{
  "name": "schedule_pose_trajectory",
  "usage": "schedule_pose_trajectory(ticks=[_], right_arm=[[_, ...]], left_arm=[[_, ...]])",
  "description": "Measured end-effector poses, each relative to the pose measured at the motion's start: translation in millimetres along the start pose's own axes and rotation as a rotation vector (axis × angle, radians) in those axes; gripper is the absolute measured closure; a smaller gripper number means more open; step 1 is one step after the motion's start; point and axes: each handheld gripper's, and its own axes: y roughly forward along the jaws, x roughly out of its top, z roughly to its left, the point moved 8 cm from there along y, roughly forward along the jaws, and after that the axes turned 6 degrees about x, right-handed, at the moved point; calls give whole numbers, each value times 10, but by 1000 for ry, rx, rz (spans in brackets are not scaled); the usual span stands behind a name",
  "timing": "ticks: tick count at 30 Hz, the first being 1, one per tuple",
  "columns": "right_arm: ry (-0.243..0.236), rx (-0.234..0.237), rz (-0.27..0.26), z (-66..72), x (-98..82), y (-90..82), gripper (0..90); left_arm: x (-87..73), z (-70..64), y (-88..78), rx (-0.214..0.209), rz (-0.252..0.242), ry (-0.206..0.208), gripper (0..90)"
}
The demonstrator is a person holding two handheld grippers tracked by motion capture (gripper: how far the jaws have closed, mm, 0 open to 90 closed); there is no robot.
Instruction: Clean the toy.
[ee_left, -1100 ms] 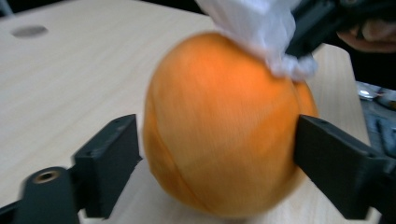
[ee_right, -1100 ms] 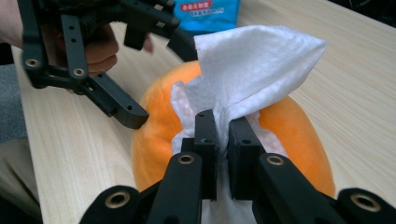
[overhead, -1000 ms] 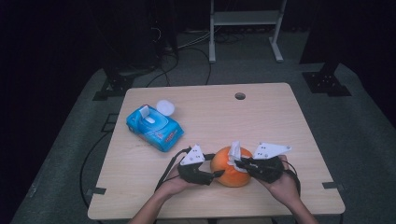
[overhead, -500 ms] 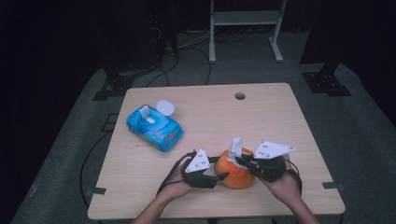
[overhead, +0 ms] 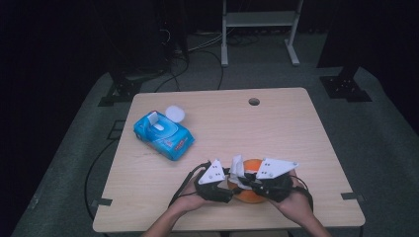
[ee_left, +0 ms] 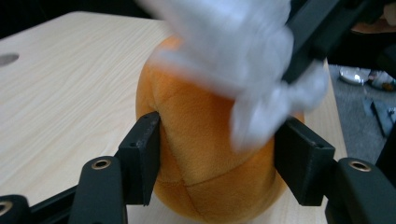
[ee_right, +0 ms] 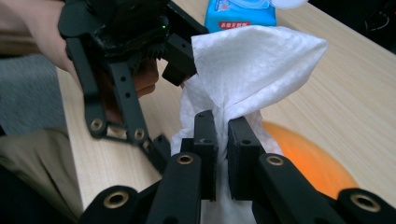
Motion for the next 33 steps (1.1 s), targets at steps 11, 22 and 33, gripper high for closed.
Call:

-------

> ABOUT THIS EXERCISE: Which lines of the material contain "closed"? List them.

> YOUR SOLUTION:
The demonstrator is a person holding two handheld grippers tracked by motion capture (gripper: how far the jaws have closed, mm, 0 open to 90 closed); there is no robot.
Motion for the next 33 steps (1.1 s), targets at steps 11, 22 and 33, gripper high for closed.

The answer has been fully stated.